◆ **Stored data**:
=== Begin Enclosure ===

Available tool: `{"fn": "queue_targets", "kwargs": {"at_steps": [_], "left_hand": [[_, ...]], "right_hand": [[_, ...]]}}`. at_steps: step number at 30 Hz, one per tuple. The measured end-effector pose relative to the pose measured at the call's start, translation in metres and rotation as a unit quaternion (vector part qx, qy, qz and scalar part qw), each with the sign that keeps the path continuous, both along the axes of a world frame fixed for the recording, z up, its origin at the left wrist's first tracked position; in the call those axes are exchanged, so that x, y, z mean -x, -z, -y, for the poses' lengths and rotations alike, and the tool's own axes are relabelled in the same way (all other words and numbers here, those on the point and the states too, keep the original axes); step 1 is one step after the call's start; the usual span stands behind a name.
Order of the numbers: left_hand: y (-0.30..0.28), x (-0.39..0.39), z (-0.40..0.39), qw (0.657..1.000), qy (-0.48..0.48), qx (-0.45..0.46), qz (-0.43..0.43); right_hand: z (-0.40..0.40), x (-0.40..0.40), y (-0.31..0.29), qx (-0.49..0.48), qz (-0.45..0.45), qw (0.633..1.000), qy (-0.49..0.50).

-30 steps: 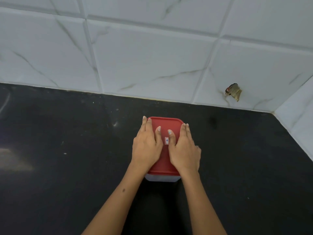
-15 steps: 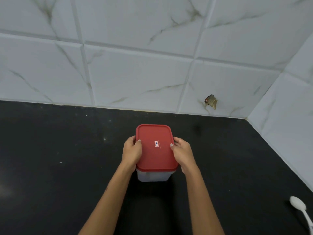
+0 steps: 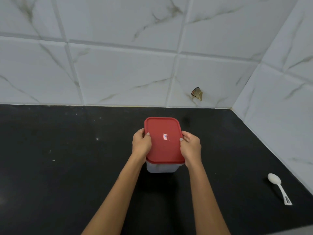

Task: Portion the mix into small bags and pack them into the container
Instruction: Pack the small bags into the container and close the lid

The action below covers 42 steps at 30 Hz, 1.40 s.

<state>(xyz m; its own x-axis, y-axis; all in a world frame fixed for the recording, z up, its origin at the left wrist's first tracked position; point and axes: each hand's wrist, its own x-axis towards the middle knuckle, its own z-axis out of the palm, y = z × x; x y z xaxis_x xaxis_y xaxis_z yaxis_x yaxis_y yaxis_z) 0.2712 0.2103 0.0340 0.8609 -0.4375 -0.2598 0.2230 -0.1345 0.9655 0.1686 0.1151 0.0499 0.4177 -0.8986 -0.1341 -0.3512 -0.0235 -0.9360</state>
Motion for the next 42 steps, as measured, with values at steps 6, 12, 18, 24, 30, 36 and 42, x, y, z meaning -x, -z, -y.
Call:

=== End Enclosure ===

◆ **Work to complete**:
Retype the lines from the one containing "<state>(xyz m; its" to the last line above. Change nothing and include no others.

◆ **Response area**:
<state>(xyz m; its own x-axis, y-axis; all in a world frame fixed for the recording, z up, its origin at the left wrist's first tracked position; point and axes: each hand's wrist, its own x-axis towards the middle knuckle, its own z-axis out of the palm, y = z × x; x y z xaxis_x xaxis_y xaxis_z yaxis_x yaxis_y yaxis_z) 0.2712 0.2103 0.0340 0.8609 -0.4375 -0.2598 0.2230 -0.1345 0.9655 0.1686 0.1151 0.0499 0.4177 -0.8986 -0.1341 -0.3512 -0.0235 -0.9360</state>
Motion for the next 42 steps, as measured, with values at steps 6, 12, 18, 24, 30, 36 and 42, x, y, z meaning -x, -z, -y.
Call:

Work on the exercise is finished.